El sentido, y no la composición de los elementos que las forman, podría distinguir cada una de estas
experiencias. La coloración especial que distingue las palabras del místico de las del poeta es el objeto a que
están referidas. Un texto de San Juan adquiere tonalidad religiosa porque el objeto numinoso las baña en una
luz particular. Así, lo realmente privativo de cada experiencia sería su objeto. Pero aquí la dificultad empieza
a mostrarse como realmente insuperable. Nos movemos en un círculo. Pues los objetos externos sólo pueden
«excitar o despertar la disposición divinizarte». No son ellos, sino esa elusiva disposición, la que los inscribe
dentro de lo sagrado. Mas esa disposición no es pura, según se ha visto. En suma: nada nos permite aislar la
categoría de lo sagrado de otras análogas, excepto su objeto o referencia; pero el objeto no se da fuera, sino
dentro, en la experiencia misma. Todos los caminos de acceso se cierran. No queda más remedio que
abandonar ideas y categorías a priori y asir lo sagrado en el momento de su nacimiento en el hombre.

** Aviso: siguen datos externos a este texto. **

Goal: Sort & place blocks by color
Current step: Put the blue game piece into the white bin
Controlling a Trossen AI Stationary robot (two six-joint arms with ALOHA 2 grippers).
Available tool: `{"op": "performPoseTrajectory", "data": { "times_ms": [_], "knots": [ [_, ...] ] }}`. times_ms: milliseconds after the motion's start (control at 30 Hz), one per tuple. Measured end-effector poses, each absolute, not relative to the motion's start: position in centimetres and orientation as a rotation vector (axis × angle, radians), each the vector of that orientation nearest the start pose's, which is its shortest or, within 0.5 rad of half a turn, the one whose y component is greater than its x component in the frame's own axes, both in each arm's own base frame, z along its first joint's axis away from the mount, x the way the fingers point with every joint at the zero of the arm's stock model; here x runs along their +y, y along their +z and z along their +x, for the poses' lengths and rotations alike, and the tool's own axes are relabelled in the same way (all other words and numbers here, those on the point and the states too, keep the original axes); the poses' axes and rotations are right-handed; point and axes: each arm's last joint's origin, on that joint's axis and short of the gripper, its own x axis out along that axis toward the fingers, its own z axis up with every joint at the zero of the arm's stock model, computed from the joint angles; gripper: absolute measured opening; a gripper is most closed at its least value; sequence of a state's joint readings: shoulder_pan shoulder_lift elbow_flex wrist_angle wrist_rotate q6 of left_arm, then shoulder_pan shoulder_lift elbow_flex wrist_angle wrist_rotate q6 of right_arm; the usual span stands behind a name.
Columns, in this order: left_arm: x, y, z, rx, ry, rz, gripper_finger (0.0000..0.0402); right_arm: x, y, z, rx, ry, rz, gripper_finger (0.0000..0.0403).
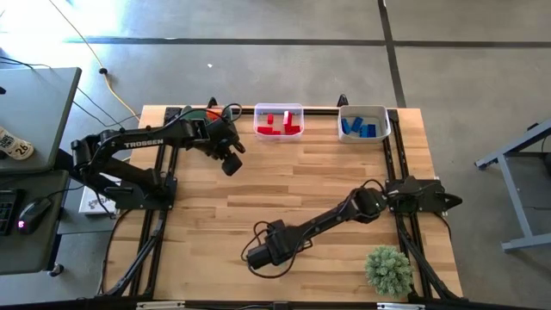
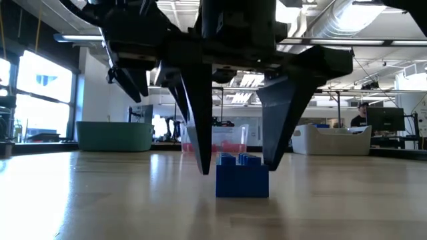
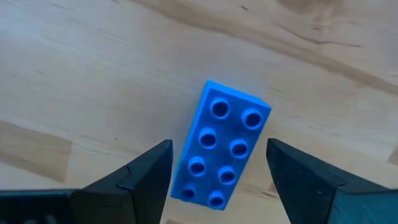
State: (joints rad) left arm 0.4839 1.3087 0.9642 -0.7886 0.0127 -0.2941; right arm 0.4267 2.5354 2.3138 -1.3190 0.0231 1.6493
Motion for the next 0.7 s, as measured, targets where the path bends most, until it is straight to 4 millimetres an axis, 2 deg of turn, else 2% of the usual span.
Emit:
{"op": "performPoseTrajectory", "data": {
  "times_ms": [167,467,700],
  "knots": [
    [11.4,24.5,21.5,1.056,0.586,-0.489,0.0223,20.1,15.7,45.1,1.33,-0.937,0.963,0.0224],
    [11.6,24.5,21.4,1.084,0.624,-0.363,0.0223,18.4,15.3,46.0,1.346,-0.896,0.941,0.0113],
    [11.7,24.5,21.4,1.089,0.625,-0.341,0.0223,16.2,15.3,46.4,1.39,-0.872,0.863,0.0112]
  ]
}}
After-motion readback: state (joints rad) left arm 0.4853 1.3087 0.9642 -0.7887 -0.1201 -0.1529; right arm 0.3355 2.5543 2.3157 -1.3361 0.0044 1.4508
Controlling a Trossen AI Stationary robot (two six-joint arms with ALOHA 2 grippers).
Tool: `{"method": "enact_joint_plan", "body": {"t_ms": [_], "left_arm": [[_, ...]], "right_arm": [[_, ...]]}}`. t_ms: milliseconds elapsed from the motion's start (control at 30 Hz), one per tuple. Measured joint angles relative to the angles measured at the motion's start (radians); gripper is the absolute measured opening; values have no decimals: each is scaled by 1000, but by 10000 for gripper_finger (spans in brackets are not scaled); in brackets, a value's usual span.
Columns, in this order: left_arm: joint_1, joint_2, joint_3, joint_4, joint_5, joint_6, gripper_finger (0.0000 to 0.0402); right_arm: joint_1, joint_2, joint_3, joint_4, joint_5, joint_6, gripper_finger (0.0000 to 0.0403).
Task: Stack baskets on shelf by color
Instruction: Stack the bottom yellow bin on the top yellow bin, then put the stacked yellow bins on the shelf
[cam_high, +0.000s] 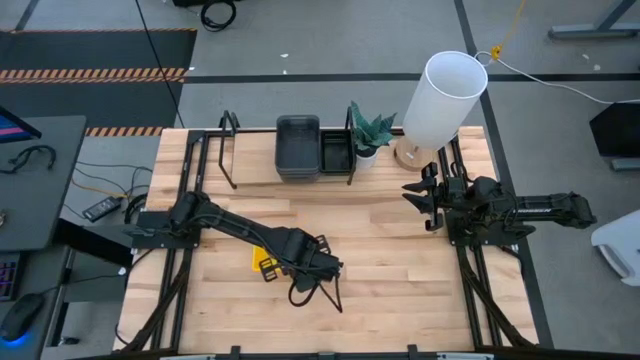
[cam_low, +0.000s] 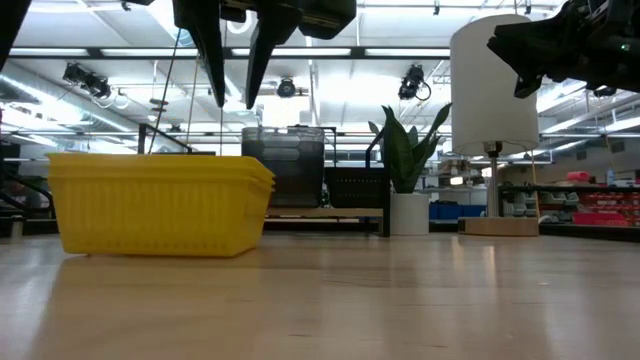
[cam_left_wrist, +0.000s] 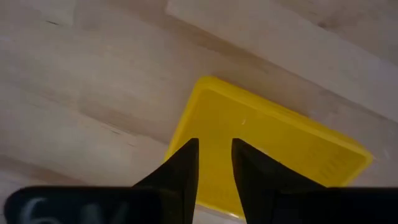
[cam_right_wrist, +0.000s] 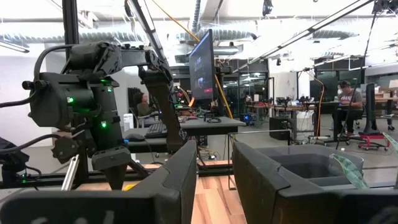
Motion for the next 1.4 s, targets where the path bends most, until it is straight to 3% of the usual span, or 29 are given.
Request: {"method": "enact_joint_plan", "body": {"t_ms": [200, 333, 533, 733, 933, 1100, 1267, 1400], "left_arm": [[1, 0, 0, -3, 6, -89, 90], [13, 0, 0, -39, 99, -332, 81], [40, -1, 0, -31, 209, -835, 68], [19, -1, 0, -5, 106, -1097, 79], [-13, -1, 0, 13, 68, -1186, 137], [-20, -1, 0, 81, -42, -1359, 182], [4, -1, 0, 106, -85, -1573, 184], [20, 18, 1, 65, -76, -1622, 166]], "right_arm": [[0, 0, 0, 0, 0, 0, 109], [0, 0, 0, 0, 0, 0, 109], [0, 0, 0, 0, 0, 0, 109], [0, 0, 0, -1, 0, 0, 109], [0, 0, 0, 0, 0, 0, 109], [0, 0, 0, -1, 0, 0, 109], [0, 0, 0, -1, 0, 0, 109], [0, 0, 0, -1, 0, 0, 109]]}}
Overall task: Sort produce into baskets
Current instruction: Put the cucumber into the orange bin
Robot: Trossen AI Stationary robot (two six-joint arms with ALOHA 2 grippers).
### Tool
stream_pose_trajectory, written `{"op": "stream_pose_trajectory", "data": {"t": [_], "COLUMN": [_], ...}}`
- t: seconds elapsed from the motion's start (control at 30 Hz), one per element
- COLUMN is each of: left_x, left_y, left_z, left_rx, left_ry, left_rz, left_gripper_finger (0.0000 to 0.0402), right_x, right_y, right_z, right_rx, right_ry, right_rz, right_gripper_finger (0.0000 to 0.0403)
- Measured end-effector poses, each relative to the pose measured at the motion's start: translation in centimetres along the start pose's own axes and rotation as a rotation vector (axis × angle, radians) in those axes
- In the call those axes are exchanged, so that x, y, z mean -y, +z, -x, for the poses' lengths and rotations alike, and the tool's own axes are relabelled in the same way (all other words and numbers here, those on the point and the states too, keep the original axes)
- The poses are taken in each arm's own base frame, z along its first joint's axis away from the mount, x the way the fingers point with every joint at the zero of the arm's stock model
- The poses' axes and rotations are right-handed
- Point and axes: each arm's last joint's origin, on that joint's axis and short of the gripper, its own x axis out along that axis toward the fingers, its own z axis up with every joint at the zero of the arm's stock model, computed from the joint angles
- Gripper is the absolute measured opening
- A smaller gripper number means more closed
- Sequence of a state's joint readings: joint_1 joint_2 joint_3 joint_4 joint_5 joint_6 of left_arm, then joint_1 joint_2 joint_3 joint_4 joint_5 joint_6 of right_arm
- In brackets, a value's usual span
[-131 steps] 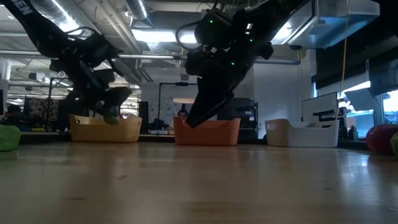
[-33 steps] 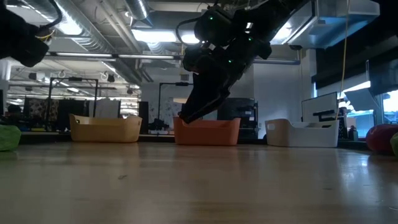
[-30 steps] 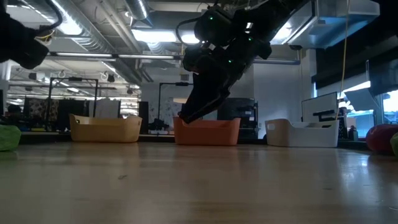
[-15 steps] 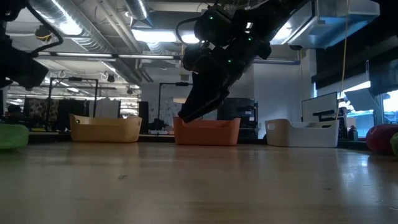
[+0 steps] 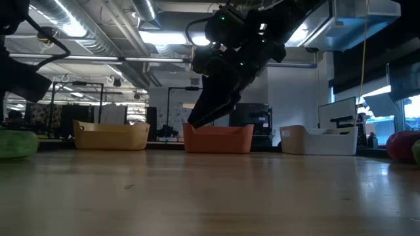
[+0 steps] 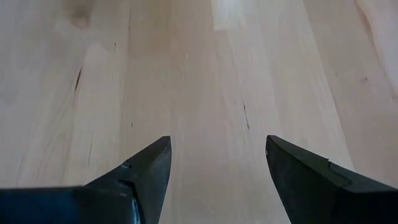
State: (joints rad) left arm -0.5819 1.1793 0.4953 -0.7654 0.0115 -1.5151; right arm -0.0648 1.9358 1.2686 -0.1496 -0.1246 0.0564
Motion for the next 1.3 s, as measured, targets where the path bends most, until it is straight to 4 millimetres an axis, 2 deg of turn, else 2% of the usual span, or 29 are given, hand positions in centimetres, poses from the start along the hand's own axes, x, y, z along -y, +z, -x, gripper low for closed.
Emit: {"op": "stream_pose_trajectory", "data": {"t": [0.13, 0.37, 0.67, 0.83, 1.1, 1.3], "left_x": [0.1, 0.3, 2.4, 3.0, 3.8, 4.4], "left_y": [0.1, 1.2, 3.2, 4.5, 6.2, 7.2], "left_z": [0.0, 0.1, 2.2, 2.6, 3.2, 3.7], "left_rx": [0.030, 0.084, 0.274, 0.361, 0.483, 0.571], "left_ry": [-0.005, -0.024, -0.095, -0.136, -0.196, -0.238], "left_rz": [-0.070, -0.105, -0.284, -0.356, -0.446, -0.502], "left_gripper_finger": [0.0167, 0.0168, 0.0167, 0.0168, 0.0168, 0.0168], "right_x": [0.0, 0.0, 0.0, -0.1, -0.5, -0.7], "right_y": [0.0, 0.1, 0.3, 0.6, 2.0, 3.1], "right_z": [0.0, 0.0, 0.0, 0.0, 0.2, 0.6], "right_rx": [0.000, 0.014, 0.032, 0.058, 0.205, 0.322], "right_ry": [0.000, 0.001, 0.002, 0.025, 0.148, 0.174], "right_rz": [0.001, 0.005, 0.007, 0.011, 0.044, 0.068], "right_gripper_finger": [0.0253, 0.0253, 0.0253, 0.0253, 0.0253, 0.0253]}}
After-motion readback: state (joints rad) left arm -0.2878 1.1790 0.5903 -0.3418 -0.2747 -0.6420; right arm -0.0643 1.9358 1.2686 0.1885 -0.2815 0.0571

El horror sagrado brota de la extrañeza radical. El asombro produce una suerte de disminución del yo. El
hombre se siente pequeño, perdido en la inmensidad, apenas se ve solo. La sensación de pequeñez puede
llegar a la afirmación de la miseria: el hombre no es sino «polvo y ceniza». Schleier—macher llama a este
estado «sentimiento de dependencia». Una diferencia cualitativa separa esta «dependencia» de las otras.